§ Work item: Repeat exactly the lines from the start of the material below up to and including the "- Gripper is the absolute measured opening" line.

§ Data shown:
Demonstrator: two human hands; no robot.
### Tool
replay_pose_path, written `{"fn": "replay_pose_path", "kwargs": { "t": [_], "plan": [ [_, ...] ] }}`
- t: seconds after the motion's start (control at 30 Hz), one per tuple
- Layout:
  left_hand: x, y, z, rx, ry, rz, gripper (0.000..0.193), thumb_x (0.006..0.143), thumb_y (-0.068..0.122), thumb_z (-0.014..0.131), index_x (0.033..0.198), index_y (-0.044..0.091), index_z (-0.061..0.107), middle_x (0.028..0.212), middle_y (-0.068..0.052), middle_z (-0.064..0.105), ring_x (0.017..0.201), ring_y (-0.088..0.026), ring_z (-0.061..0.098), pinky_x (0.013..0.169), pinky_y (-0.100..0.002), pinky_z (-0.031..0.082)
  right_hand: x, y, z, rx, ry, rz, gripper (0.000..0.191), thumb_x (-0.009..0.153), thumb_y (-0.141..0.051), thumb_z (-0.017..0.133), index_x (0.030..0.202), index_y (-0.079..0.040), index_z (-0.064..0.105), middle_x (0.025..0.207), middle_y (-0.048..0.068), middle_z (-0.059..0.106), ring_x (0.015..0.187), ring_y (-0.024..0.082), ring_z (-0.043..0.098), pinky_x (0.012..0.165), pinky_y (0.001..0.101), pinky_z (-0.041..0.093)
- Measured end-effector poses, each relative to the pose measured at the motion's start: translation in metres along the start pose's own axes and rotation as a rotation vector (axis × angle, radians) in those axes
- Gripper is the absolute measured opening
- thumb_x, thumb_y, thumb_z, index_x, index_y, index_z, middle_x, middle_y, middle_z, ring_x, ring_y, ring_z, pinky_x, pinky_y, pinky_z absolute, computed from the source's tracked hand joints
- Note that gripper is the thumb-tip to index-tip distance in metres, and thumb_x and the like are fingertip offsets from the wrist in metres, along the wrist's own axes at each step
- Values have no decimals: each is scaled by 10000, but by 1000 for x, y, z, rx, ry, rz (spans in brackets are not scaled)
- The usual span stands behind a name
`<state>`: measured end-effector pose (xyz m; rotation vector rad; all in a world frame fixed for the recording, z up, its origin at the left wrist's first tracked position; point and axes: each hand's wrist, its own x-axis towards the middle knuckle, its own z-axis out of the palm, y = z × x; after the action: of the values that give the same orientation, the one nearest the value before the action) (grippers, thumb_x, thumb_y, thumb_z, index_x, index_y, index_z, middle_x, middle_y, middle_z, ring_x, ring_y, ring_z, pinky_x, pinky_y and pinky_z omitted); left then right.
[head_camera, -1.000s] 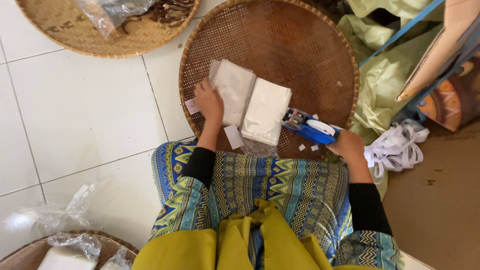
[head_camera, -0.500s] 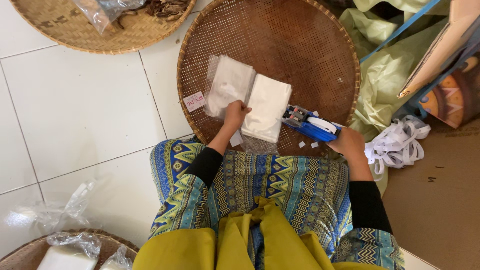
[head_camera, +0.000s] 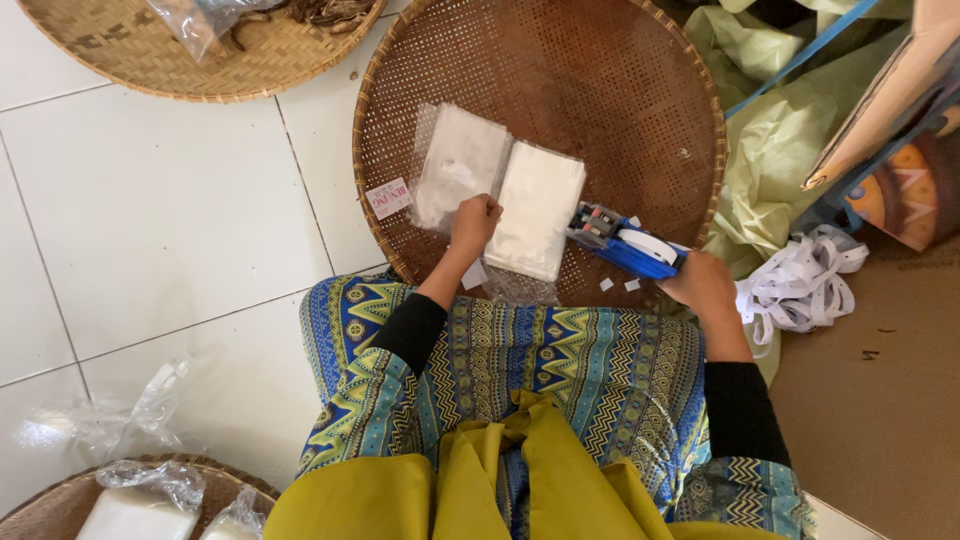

§ Result of this task:
Demonstrator: two human hands; no robot.
### Tool
replay_pose_path, written `{"fn": "replay_pose_path", "kwargs": { "t": [_], "plan": [ [_, ...] ] }}`
- t: seconds after the motion's start (control at 30 Hz), one per tuple
- Layout:
  left_hand: x, y, z, rx, ry, rz, gripper (0.000..0.193), thumb_x (0.006..0.143), thumb_y (-0.068..0.122), thumb_z (-0.014..0.131), index_x (0.033..0.198), index_y (-0.044..0.091), index_z (-0.061..0.107), middle_x (0.028..0.212), middle_y (-0.068..0.052), middle_z (-0.064..0.105), ring_x (0.017..0.201), ring_y (-0.088..0.026), ring_z (-0.061..0.098), pinky_x (0.013..0.169), pinky_y (-0.100..0.002), pinky_z (-0.031..0.082)
  right_hand: x, y, z, rx, ry, rz, gripper (0.000..0.191), thumb_x (-0.009..0.153), thumb_y (-0.141..0.051), thumb_z (-0.017..0.133), index_x (0.030..0.202), index_y (-0.079..0.040), index_z (-0.064..0.105), middle_x (0.025..0.207), middle_y (-0.048..0.068), middle_z (-0.059..0.106), ring_x (0.015..0.187), ring_y (-0.024..0.082), ring_z (-0.043..0.098), pinky_x (0.012..0.165), pinky_y (0.001..0.101), pinky_z (-0.041..0.093)
- Measured end-effector poses, each relative to the pose measured at the motion's start: translation in metres along the start pose's own axes and rotation as a rotation vector (axis × angle, radians) in those axes
- Gripper is the absolute measured opening

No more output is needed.